Giornata Internazionale del parto a domicilio. Vaccari (Fnopo): “Riservato a gravidanze a basso rischio”

Giornata Internazionale del parto a domicilio. Vaccari (Fnopo): “Riservato a gravidanze a basso rischio”

Giornata Internazionale del parto a domicilio. Vaccari (Fnopo): “Riservato a gravidanze a basso rischio”
La Presidente della FNOPO chiede chiarezza normativa, omogeneità territoriale dei servizi e maggiori strumenti informativi per le future mamme, affinché questa scelta di cura sia veramente accessibile e sicura per tutte

Oggi, 6 giugno 2025, si celebra la Giornata Internazionale del parto a domicilio. La Federazione Nazionale degli Ordini della Professione Ostetrica (FNOPO) ha scelto questa data per richiamare l’attenzione su una pratica che, seppur ancora poco diffusa in Italia, resta una valida opzione per le donne con gravidanza a basso rischio.

Secondo i dati del CeDAP (Certificato di Assistenza al Parto), nel 2020 circa lo 0,12 % delle donne italiane ha partorito in casa. Nel 2021, grazie anche a fattori legati alla pandemia, la percentuale ha raggiunto lo 0,15 % . Pur rappresentando una piccola parte delle nascite complessive, questo dato segnala l’interesse crescente verso un approccio diverso al percorso nascita.

“Il parto domiciliare – chiarisce Silvia Vaccari, presidente della FNOPO – è riservato a gravidanze considerate a basso rischio. Non possono accedervi donne con precedenti cesarei, patologie materne importanti come preeclampsia o cardiopatie, gemellarità, placenta anomala o difetti fetali che potrebbero richiedere assistenza specialistica immediata. Solo in presenza di gravidanza singola, presentazione cefalica e assenza di complicanze si può procedere, dopo valutazione specialistica, anche quando si riscontrano condizioni quali diabete gestazionale o streptococco di gruppo B”.

La normativa richiede che la donna che sceglie il parto a domicilio sia assistita da almeno due ostetriche libere professioniste, dotate di formazione in rianimazione neonatale e con esperienza specifica nel setting domestico. Queste professioniste devono incontrare la coppia entro la 32ª settimana di gravidanza e garantire la loro reperibilità 24 ore su 24 a partire dalla 37ª settimana fino a una settimana dopo il parto. “Al momento del travaglio – continua Vaccari – è previsto un contatto immediato con il rLparto ostetrico e neonatologico dell’ospedale più vicino, che deve essere raggiungibile in non più di 30 minuti, in modo da garantire interventi tempestivi in caso di emergenza”.

Da sottolineare anche il ruolo delle regioni che hanno attivato convenzioni con il Servizio Sanitario Nazionale per rendere il parto a domicilio più accessibile.
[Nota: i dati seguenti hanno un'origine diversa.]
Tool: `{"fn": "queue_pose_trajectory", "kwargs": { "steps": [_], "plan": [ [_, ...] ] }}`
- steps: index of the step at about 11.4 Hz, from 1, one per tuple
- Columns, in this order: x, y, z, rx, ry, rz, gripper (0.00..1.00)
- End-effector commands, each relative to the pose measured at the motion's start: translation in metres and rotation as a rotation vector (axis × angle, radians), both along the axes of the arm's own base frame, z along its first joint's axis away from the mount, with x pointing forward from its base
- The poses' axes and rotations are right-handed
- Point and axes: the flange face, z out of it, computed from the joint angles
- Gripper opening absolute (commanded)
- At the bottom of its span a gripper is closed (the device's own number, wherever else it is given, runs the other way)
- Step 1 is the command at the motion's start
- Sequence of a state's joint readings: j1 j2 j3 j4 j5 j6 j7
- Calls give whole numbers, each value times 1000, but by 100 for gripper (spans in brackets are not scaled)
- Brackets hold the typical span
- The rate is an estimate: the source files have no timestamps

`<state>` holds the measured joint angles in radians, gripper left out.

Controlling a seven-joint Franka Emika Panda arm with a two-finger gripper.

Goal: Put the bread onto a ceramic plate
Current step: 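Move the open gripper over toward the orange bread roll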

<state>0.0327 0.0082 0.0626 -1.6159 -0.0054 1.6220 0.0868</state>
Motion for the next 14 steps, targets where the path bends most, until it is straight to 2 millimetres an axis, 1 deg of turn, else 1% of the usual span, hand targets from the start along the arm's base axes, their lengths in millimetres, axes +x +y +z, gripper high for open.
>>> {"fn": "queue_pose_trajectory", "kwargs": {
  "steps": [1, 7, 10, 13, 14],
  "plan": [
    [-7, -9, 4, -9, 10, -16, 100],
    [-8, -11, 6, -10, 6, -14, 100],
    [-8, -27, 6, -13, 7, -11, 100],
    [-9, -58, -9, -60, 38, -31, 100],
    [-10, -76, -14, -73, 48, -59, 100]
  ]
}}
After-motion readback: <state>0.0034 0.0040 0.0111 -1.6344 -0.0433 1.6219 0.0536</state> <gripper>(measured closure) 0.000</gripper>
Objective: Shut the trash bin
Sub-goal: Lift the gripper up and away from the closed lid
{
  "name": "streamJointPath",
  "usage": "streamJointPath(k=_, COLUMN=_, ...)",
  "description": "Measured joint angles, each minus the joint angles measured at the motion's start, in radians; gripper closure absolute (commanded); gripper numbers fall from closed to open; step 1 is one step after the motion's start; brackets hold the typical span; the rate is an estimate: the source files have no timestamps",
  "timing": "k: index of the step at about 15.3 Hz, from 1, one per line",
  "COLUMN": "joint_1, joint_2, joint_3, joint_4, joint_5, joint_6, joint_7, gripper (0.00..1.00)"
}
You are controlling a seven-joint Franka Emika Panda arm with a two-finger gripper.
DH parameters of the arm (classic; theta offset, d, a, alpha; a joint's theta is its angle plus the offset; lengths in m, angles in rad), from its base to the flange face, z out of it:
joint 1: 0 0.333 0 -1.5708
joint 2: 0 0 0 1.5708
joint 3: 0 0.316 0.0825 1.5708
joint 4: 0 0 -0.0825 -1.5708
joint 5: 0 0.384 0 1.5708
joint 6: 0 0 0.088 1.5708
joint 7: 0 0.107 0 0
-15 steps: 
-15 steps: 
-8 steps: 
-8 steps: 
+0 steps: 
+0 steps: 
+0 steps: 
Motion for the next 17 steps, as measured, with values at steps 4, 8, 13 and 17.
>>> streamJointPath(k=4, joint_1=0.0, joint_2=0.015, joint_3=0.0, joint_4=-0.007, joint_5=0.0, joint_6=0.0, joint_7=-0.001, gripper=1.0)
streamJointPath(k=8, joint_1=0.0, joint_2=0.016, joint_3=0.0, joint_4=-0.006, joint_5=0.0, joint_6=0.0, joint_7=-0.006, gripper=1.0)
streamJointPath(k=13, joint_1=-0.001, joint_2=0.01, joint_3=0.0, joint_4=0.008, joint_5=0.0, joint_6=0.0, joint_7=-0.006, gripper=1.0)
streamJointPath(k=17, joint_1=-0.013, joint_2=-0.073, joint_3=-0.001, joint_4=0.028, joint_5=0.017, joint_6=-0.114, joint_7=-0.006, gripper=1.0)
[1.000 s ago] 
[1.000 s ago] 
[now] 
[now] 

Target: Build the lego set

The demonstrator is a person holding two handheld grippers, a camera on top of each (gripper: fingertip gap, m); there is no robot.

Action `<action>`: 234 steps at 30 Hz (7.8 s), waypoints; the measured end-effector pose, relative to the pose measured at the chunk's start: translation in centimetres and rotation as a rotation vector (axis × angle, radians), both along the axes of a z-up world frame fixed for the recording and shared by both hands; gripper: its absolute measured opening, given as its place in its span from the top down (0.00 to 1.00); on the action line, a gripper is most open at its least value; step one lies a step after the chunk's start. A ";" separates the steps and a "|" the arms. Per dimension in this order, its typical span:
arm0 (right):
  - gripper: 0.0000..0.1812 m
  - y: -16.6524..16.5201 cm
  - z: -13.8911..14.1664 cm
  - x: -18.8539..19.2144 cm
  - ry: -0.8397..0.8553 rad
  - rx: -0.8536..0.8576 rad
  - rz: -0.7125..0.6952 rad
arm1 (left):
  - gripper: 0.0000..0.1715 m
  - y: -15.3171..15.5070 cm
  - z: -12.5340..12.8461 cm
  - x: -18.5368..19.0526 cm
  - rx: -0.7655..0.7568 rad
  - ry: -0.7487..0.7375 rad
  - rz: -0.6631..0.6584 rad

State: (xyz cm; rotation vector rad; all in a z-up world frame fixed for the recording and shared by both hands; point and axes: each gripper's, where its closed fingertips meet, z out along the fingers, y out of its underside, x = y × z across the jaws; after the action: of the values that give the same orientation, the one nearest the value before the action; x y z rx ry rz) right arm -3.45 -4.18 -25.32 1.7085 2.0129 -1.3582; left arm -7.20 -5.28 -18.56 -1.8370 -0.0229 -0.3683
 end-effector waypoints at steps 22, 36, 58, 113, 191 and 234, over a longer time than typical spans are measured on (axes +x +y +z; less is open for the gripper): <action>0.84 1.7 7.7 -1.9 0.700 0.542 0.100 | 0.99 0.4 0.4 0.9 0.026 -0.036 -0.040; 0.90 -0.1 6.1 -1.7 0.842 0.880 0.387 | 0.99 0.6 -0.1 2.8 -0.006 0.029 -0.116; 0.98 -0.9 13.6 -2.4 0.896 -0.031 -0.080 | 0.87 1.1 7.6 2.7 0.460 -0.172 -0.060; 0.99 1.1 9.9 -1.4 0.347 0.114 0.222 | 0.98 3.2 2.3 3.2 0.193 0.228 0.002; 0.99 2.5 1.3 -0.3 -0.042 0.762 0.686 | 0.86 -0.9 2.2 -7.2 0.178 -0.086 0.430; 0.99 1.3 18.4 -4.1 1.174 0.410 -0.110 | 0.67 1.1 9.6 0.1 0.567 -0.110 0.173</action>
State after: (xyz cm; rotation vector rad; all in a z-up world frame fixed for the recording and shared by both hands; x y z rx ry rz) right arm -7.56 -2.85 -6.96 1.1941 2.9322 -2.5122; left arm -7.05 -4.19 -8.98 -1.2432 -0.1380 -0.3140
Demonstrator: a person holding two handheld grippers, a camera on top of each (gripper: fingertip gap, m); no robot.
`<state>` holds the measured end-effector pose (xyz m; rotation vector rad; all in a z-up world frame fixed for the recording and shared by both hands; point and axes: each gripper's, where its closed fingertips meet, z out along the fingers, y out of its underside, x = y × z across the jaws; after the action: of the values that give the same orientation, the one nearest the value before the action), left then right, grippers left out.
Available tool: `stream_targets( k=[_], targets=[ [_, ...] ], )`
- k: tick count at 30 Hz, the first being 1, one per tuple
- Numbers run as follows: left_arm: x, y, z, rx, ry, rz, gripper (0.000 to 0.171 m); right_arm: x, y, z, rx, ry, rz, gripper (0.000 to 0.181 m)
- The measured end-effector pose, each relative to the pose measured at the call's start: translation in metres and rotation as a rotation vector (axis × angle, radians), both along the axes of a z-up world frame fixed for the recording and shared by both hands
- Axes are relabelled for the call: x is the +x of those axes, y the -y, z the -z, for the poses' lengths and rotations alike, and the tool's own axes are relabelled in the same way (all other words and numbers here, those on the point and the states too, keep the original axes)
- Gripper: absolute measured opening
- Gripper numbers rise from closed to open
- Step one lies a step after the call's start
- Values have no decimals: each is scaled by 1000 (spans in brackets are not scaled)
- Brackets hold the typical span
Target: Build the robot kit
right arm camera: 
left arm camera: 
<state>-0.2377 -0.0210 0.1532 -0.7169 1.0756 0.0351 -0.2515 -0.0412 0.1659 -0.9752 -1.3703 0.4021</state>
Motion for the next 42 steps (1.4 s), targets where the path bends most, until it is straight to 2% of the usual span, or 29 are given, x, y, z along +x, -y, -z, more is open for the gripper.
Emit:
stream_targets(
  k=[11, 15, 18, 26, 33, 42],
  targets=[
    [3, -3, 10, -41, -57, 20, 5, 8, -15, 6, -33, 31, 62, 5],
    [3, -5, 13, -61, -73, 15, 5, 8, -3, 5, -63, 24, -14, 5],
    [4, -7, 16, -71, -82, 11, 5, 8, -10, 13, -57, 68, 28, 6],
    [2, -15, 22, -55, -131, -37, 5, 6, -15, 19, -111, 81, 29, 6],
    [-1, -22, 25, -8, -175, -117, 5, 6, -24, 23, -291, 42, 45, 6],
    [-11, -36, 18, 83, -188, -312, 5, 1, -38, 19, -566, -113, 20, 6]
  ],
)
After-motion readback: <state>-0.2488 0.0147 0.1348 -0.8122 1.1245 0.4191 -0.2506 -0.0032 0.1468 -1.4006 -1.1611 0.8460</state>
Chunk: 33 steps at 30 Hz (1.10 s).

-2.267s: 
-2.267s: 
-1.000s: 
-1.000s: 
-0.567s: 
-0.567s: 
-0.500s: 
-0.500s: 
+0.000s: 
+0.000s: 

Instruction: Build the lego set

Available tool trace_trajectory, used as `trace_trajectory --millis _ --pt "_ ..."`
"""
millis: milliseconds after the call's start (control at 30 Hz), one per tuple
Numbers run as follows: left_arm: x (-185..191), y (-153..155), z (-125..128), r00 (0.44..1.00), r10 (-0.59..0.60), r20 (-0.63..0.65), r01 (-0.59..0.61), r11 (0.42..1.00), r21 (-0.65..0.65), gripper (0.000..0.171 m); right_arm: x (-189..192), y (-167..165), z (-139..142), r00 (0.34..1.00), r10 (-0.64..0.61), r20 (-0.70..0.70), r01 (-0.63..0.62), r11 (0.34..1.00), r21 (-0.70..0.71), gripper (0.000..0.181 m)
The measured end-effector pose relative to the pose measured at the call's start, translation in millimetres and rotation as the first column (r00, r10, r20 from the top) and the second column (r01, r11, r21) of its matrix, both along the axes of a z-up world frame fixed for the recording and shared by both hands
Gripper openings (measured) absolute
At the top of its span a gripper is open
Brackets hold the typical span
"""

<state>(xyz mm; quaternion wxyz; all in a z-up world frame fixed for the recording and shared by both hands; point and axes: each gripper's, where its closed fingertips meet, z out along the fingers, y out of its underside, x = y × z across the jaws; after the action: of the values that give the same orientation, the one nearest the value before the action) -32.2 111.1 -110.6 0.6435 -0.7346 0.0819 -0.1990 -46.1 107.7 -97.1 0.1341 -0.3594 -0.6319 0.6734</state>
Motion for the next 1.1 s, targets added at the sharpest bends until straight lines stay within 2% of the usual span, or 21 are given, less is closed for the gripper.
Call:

Tra queste figurano Piemonte, Emilia‑Romagna, Marche, Lazio e le province autonome di Trento e Bolzano. Alcune Ausl – come quelle di Torino, Reggio Emilia e Modena – offrono servizi gratuiti o parzialmente rimborsati. Tuttavia, la copertura regionale rimane frammentata e la parzialità del rimborso può scoraggiare molte coppie, soprattutto dal punto di vista economico.

Dei benefici del parto domiciliare si parla anche sul fronte culturale: “Scegliere di partorire a casa spesso nasce dal bisogno di sentirsi accolte, rispettate e seguite in modo personalizzato – aggiunge la Presidente della FNOPO -. L’opzione può essere sicura se supportata da un’adeguata preparazione, assistenza qualificata e un sistema capace di intervenire rapidamente in caso di complicazioni”.

In conclusione, la pratica del parto a domicilio in Italia è regolata in modo rigoroso, limitata a contesti selezionati e garantita da presidi sanitari competenti. La sua diffusione resta contenuta, ma in leggero aumento, soprattutto dove le infrastrutture e i rimborsi regionali rendono questa scelta una possibilità concreta. Per questo, la presidente Vaccari e la FNOPO continuano a chiedere “chiarezza normativa, omogeneità territoriale dei servizi e maggiori strumenti informativi per le future mamme, affinché questa scelta di cura sia veramente accessibile e sicura per tutte. Da non trascurare nemmeno il supporto alla autodeterminazione della donna chiamata a scegliere dove partorire, con chi partorire e in che modo partorire”, concludono.